1876- THE GREAT NORTHFIELD MINNESOTA RAID-One old Hollywood myth is of the Western town cowering in fear while desperadoes shoot up the street whoopin’ and a’hollering. When the Jesse James & Cole Younger gang rode out of Missouri and tried to rob the Bank of Northfield, they found a town full of old Civil War veterans, who hauled out their rifles and shot them to pieces from every window and doorway. Frank and Jesse are about the only ones who escaped. They laid low in Tennessee for three years until resuming their outlaw ways. Cole Younger was captured and did 25 years in prison. In 1903 Cole and Frank James went on tour with their own Wild West Show.

1880 - George Ligowsky patents device to throw clay pigeons for trapshooters

1888 - Edith Eleanor McLean is 1st baby placed in an incubator.

1892 -Gentleman Jim Corbett finally KOs John L. Sullivan after 21 rounds for heavyweight boxing title. Corbett was an advocate of the new Marquis of Queensbery rules and preferred using boxing gloves to bare knuckle fighting.

1907 - Sutro's ornate Cliff House in SF destroyed by fire.

1911- French avant-garde poet Guilliame Appollinaire was the man who coined the term “surrealism’. He was such an elitist, outspoken radical guy that Parisian authorities felt he must be up to something. So when the Mona Lisa was stolen out of the Louvre Appollinaire was arrested. There was no evidence and he was released shortly after.
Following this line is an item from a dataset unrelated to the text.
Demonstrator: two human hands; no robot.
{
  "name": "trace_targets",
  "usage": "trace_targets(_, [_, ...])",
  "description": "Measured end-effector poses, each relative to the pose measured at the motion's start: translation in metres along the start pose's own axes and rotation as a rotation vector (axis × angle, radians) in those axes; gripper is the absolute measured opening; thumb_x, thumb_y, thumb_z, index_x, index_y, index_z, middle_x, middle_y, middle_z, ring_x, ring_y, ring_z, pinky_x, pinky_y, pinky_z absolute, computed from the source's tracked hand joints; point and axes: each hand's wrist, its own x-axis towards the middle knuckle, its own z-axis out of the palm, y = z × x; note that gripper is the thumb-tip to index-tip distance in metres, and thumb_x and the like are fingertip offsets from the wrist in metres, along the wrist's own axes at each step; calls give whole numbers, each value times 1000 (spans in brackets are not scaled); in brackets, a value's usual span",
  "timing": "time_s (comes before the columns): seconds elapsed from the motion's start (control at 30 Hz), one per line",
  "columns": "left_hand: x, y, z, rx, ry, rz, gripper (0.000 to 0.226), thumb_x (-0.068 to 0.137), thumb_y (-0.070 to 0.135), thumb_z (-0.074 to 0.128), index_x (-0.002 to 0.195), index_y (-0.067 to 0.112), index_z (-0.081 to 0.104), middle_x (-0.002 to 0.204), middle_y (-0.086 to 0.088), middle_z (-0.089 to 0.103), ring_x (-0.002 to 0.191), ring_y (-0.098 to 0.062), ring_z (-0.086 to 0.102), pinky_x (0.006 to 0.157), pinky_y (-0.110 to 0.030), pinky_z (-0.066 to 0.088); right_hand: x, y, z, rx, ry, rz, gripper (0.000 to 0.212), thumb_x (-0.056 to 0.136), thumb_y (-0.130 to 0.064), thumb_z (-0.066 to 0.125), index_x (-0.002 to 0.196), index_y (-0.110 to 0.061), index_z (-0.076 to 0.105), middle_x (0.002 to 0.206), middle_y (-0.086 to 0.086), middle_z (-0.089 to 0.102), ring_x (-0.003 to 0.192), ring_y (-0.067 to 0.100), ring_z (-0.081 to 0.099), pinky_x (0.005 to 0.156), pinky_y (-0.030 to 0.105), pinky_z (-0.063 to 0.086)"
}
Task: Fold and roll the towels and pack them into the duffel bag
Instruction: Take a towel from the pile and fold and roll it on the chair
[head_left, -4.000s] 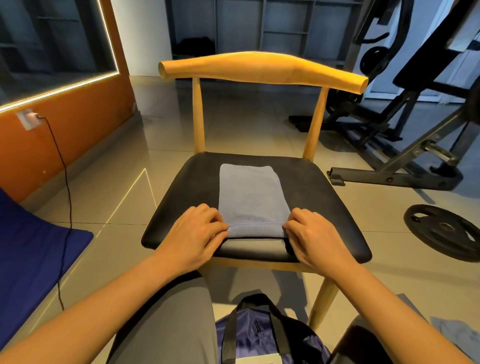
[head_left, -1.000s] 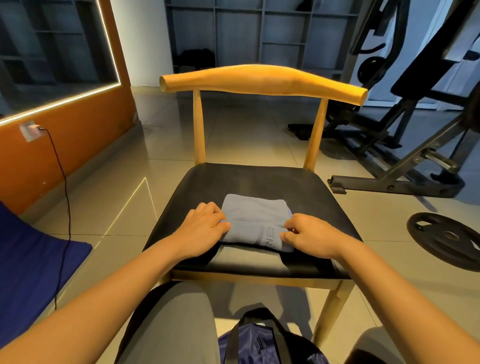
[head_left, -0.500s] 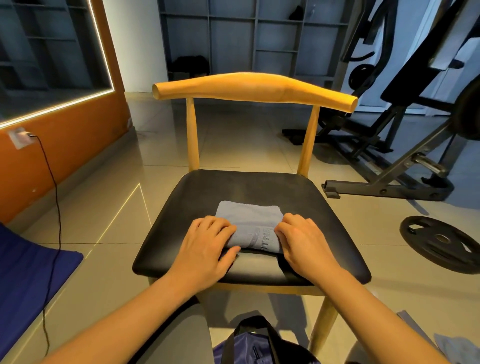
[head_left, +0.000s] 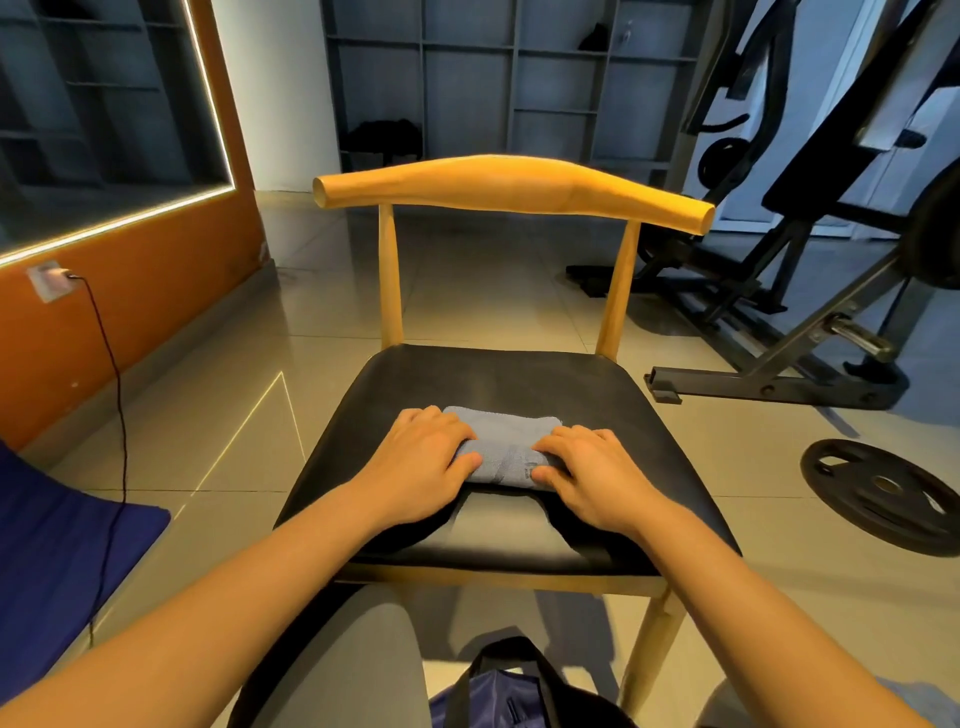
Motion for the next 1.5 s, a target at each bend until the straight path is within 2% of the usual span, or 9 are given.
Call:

The real thief was a disgruntled waiter who once worked as a security guard at the museum.

1916 - Workmen's Compensation Act passed by Congress

1923 - Interpol was formed in Vienna

1936 - Boulder Dam (now Hoover Dam) began operation.

1940- Nazis bombers change their strategy of bombing RAF bases in southern England and instead concentrate on destroying London for psychological value. For the next 57 straight days London suffered under a rain of high explosives.

1956- US test pilot Ivan Kinchilo flew his experimental Bell-X plane to the edge of the Stratosphere. While modern passenger planes fly at 37,000 feet, Kinchilo was 126,000 feet up, almost 26 miles. He could see the curve of the earth, the blue of the atmosphere turning ultramarine and the stars at the edge of space. He was weightless for a few seconds. Called the First Spaceman, had Kinchilo not died in 1958 in an accident he would have been an important figure in Nasa’s Space program.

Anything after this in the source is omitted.